EXERCISE REQUIREMENTS -> Scan the material below for the string "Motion", and copy every line where it shows up.
|---|
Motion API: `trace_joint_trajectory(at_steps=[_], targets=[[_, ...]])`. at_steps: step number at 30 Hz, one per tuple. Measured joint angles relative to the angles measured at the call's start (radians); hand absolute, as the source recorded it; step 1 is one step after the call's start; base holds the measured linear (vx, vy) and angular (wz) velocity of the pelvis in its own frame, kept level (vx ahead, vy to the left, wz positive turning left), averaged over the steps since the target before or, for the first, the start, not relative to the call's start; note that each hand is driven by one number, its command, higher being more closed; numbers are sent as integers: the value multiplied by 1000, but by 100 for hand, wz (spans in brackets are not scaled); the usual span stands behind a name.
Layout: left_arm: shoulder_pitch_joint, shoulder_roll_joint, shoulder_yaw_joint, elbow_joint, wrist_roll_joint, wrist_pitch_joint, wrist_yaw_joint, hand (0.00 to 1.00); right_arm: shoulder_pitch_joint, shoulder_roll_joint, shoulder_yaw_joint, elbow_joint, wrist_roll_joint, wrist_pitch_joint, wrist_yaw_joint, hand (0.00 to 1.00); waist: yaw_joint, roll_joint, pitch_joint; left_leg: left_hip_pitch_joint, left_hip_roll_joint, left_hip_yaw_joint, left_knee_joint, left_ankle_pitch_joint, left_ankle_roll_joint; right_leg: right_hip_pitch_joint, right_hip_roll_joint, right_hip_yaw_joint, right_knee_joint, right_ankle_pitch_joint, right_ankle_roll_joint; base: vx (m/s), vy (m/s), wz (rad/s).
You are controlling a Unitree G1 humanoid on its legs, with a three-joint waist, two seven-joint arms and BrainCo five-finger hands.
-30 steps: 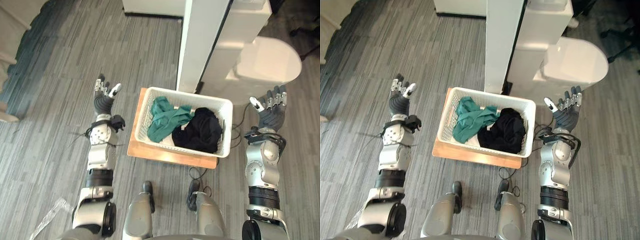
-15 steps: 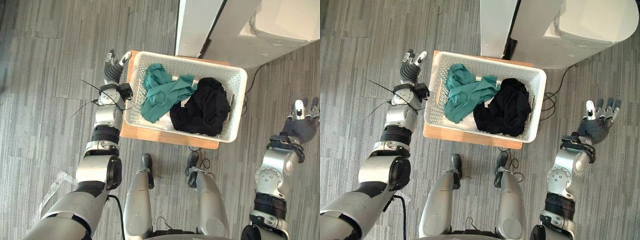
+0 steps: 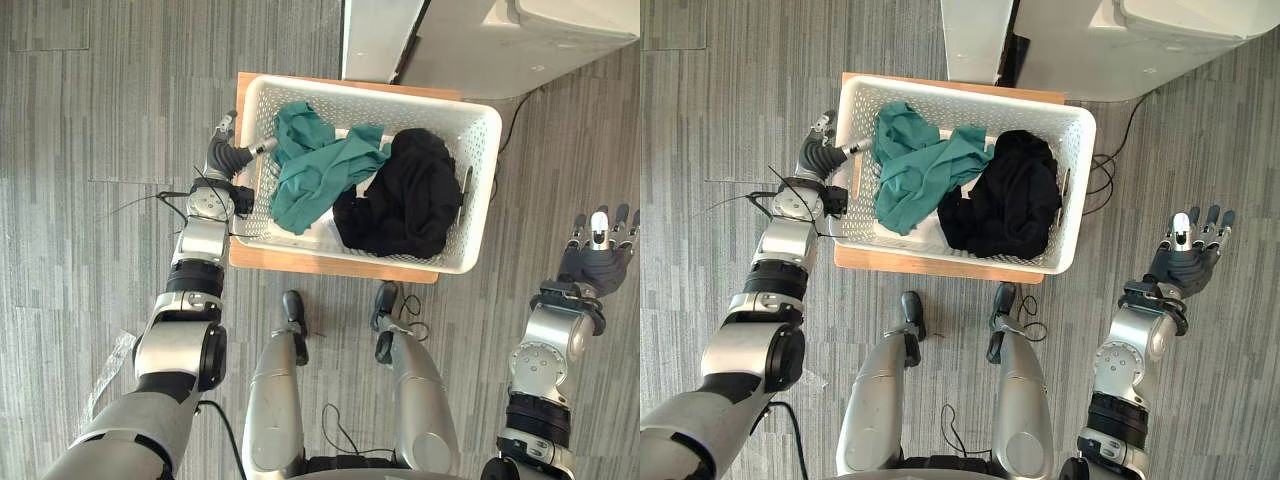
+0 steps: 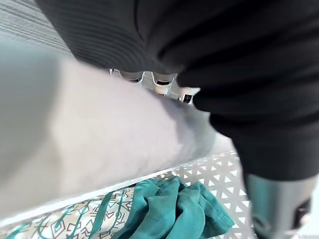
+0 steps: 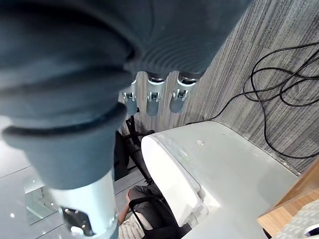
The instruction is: Pick up the laundry basket with both hands and put the clothes into the washing machine.
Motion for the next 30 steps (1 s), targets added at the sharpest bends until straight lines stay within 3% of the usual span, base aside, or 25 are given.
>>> trace_joint_trajectory(at_steps=[4, 7, 10, 11, 16, 19, 26, 30], targets=[[77, 23, -56, -103, 31, 21, -43, 0, 59, -1, 44, -75, 42, 4, 32, 0, 14, 10, 5, 0, 1, 1, -7, 5, -8, 0, 1, -3, -2, 0, 0, 4, -2, 2], [122, 53, -93, -145, 31, 42, -79, 0, 70, -19, 72, -74, 49, 41, 44, 0, 18, 10, 5, 1, 4, -1, -14, 12, -18, 4, 4, -10, -8, 2, -2, 4, -11, 5], [145, 82, -111, -209, 31, 63, -111, 0, 72, -77, 83, -66, 28, 133, 68, 0, 20, 10, 6, 0, 5, -9, -15, 12, -18, 12, 6, -16, -15, 5, -7, -7, -1, 4], [143, 96, -120, -234, 31, 69, -124, 0, 50, -123, 82, -40, -15, 190, 89, 0, 20, 10, 6, 0, 5, -15, -14, 12, -17, 16, 6, -21, -16, 6, -7, -10, 3, 8], [99, 115, -153, -233, 28, 82, -154, 0, -109, -206, 81, 115, -88, 301, 136, 0, 21, 14, 7, -14, 5, -23, -22, 34, -18, 16, 10, -33, -41, 26, -11, -22, -10, 5], [54, 118, -184, -177, 28, 79, -162, 0, -167, -245, 76, 214, -127, 324, 171, 0, 26, 17, 9, -21, 5, -32, -32, 41, -14, 16, 13, -45, -54, 37, -15, -24, -18, 9], [-161, 118, -233, 111, 25, 55, -173, 0, -380, -331, 37, 637, -217, 357, 276, 0, 35, 18, 10, -60, 4, -58, -12, 49, -2, 17, 18, -69, -84, 64, -16, -18, -2, 7], [-247, 117, -259, 220, 25, 28, -173, 0, -522, -384, 131, 810, -303, 372, 333, 0, 17, 18, 10, -71, 4, -66, -1, 52, 2, 17, 18, -73, -89, 75, -15, -31, -1, 3]])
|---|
ANSWER SPACE ->
Motion API: `trace_joint_trajectory(at_steps=[_], targets=[[_, ...]])`. at_steps: step number at 30 Hz, one per tuple. Measured joint angles relative to the angles measured at the call's start (radians); hand absolute, as the source recorded it; step 1 is one step after the call's start; base holds the measured linear (vx, vy) and angular (wz) velocity of the pelvis in its own frame, kept level (vx ahead, vy to the left, wz positive turning left), averaged over the steps since the target before or, for the first, the start, not relative to the call's start; note that each hand is driven by one number, its command, higher being more closed; numbers are sent as integers: the value multiplied by 1000, but by 100 for hand, wz (spans in brackets are not scaled); the usual span stands behind a name.
Motion for the next 30 steps (1 s), targets added at the sharpest bends until straight lines stay within 3% of the usual span, base aside, or 25 are given.

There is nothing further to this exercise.